We are a free matching service. We do not arrange funerals, perform cremations, sell merchandise, or sell insurance. We do not replace the provider, the hospital, the medical examiner, or legal guidance.
What matching can do:
- Help you understand common funeral and cremation choices in plain language
- Help you connect with licensed local providers who can share availability and written prices
- Help you compare options without making dozens of calls yourself
- Help you move at a steadier pace when everything feels overwhelming
If you want a broader overview of burial or cremation choices, these pages may help: burial and cremation.
- You can still choose any provider you want.
- There is no cost to be matched.
- You should still ask each provider for its GPL and confirm all prices in writing.
When you are ready to take the next step
You do not need to solve the whole week today. One clear next step is enough.
You might choose one of these:
1. Call the hospital, hospice, coroner, or medical examiner back and ask what is needed before release.
2. Ask one family member or friend to help gather documents and take notes.
3. Request written price lists from one or more licensed providers.
4. If you want help comparing local options, use Stillpoint to get matched.
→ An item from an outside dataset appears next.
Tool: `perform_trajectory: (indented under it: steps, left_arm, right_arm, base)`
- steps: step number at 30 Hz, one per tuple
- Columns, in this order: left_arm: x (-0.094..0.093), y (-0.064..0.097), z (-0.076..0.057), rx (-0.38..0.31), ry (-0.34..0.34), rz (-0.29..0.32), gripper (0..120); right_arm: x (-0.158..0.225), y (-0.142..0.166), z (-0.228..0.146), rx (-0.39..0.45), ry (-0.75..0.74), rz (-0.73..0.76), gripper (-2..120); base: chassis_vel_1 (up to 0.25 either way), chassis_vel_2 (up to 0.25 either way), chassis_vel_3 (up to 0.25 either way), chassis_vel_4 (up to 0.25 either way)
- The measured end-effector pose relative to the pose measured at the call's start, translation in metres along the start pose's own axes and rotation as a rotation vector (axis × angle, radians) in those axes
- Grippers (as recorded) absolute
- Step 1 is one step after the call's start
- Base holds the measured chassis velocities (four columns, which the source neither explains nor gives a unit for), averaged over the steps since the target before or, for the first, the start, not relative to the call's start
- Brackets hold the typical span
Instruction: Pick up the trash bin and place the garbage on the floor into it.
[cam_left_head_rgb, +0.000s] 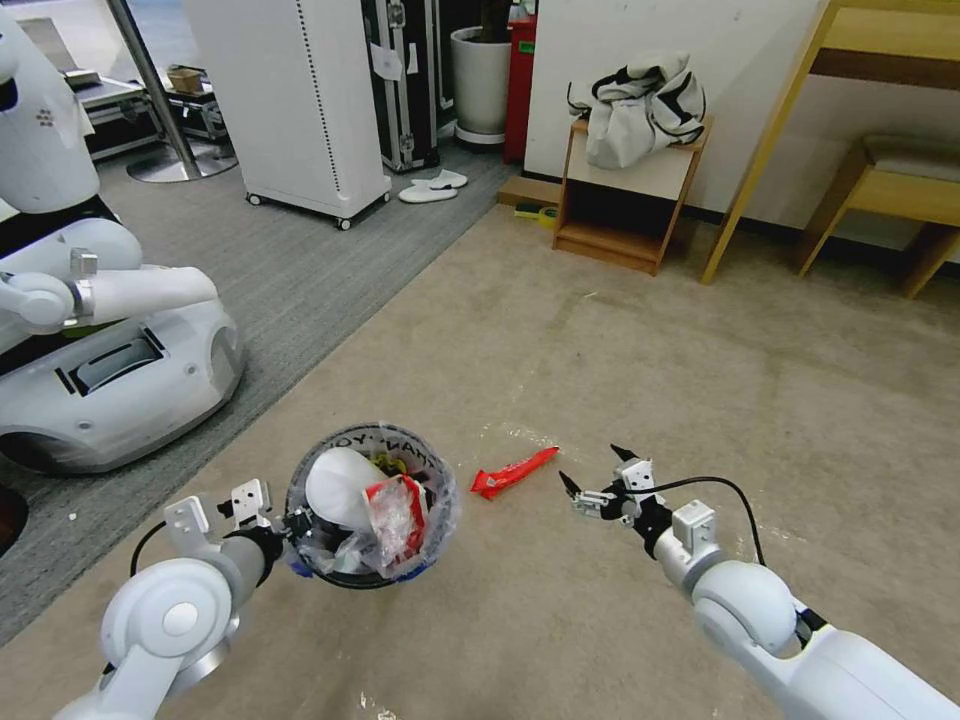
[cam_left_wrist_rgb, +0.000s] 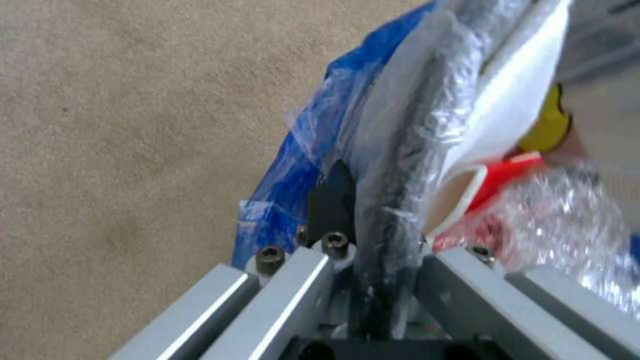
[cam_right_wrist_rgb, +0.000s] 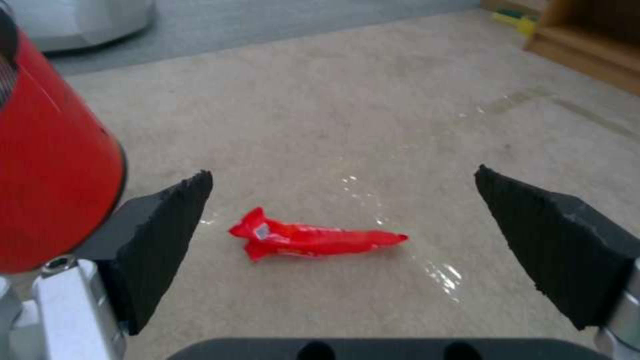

If emotions are high in the family, try to keep decisions simple for the first conversation. Focus on what must happen now, what can wait until tomorrow, and what information you still need.
There is no perfect way to do this. There is only the next kind, practical step.
- Write down the name of each person you speak with.
- Ask for follow-up by email or text when possible.
- If you feel pressured, pause and get another written estimate.
Always use a licensed funeral home or cremation provider, and confirm every price in writing before you agree.